| grpl.control {grplasso} | R Documentation |
Options for the Group Lasso Algorithm
Description
Definition of options such as bounds on the Hessian, convergence criteria and output management for the group lasso algorithm.
Usage
grpl.control(save.x = FALSE, save.y = TRUE,
update.hess = c("lambda", "always"), update.every = 3,
inner.loops = 10, line.search = TRUE, max.iter = 500,
tol = 5 * 10^-8, lower = 10^-2, upper = Inf, beta = 0.5,
sigma = 0.1, trace = 1)
Arguments
save.x |
a logical indicating whether the design matrix should be saved. |
save.y |
a logical indicating whether the response should be saved. |
update.hess |
should the hessian be updated in each iteration ("always")? update.hess = "lambda" will update the Hessian once for each component of the penalty parameter "lambda" based on the parameter estimates corresponding to the previous value of the penalty parameter. |
update.every |
Only used if update.hess = "lambda". E.g. set to 3 if you want to update the Hessian only every third grid point. |
inner.loops |
How many loops should be done (at maximum) when solving only the active set (without considering the remaining predictors). Useful if the number of predictors is large.

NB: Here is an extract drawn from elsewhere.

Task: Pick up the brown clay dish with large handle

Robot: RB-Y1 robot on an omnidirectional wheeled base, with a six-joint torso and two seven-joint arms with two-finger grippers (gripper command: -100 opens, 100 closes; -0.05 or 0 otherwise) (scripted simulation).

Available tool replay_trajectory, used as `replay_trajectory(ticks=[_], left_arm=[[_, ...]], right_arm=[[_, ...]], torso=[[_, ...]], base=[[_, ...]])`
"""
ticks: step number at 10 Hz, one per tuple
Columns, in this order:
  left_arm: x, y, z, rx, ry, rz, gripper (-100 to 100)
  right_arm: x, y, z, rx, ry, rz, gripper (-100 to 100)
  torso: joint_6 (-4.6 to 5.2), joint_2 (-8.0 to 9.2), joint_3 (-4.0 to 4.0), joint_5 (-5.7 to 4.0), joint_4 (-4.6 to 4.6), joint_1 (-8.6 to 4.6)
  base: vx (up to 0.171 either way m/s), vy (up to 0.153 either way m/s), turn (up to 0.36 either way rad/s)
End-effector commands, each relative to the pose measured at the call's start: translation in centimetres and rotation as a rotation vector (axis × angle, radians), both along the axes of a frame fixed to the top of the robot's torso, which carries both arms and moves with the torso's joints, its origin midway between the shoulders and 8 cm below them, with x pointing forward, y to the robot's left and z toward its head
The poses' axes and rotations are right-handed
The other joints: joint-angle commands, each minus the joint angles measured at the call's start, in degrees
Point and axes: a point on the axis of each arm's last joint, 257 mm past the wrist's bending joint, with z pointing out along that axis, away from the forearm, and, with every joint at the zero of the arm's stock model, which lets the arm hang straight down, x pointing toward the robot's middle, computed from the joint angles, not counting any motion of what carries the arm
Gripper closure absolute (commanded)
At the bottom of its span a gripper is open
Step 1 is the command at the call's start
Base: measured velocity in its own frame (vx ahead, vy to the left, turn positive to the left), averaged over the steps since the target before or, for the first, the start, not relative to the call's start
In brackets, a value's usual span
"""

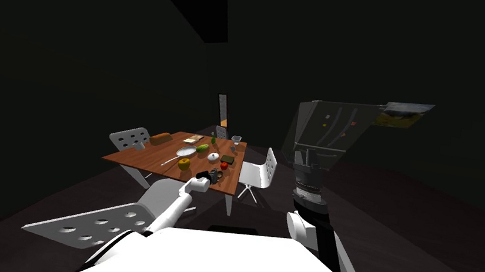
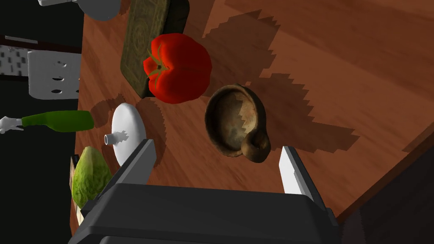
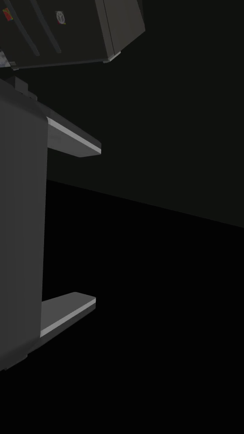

Set to 0 if no inner loops should be performed. |
line.search |
Should line searches be performed? |
max.iter |
Maximal number of loops through all groups |
tol |
convergence tolerance; the smaller the more precise, see details below. |
lower |
lower bound for the diagonal approximation of the corresponding block submatrix of the Hessian of the negative log-likelihood function. |
upper |
upper bound for the diagonal approximation of the corresponding block submatrix of the Hessian of the negative log-likelihood function. |
beta |
scaling factor |
sigma |
|
trace |
integer. |
Details
For the convergence criteria see chapter 8.2.3.2 of Gill et al. (1981).
Value
An object of class grpl.control.
References
Philip E. Gill, Walter Murray and Margaret H. Wright (1981) Practical Optimization, Academic Press.
Dimitri P. Bertsekas (2003) Nonlinear Programming, Athena Scientific.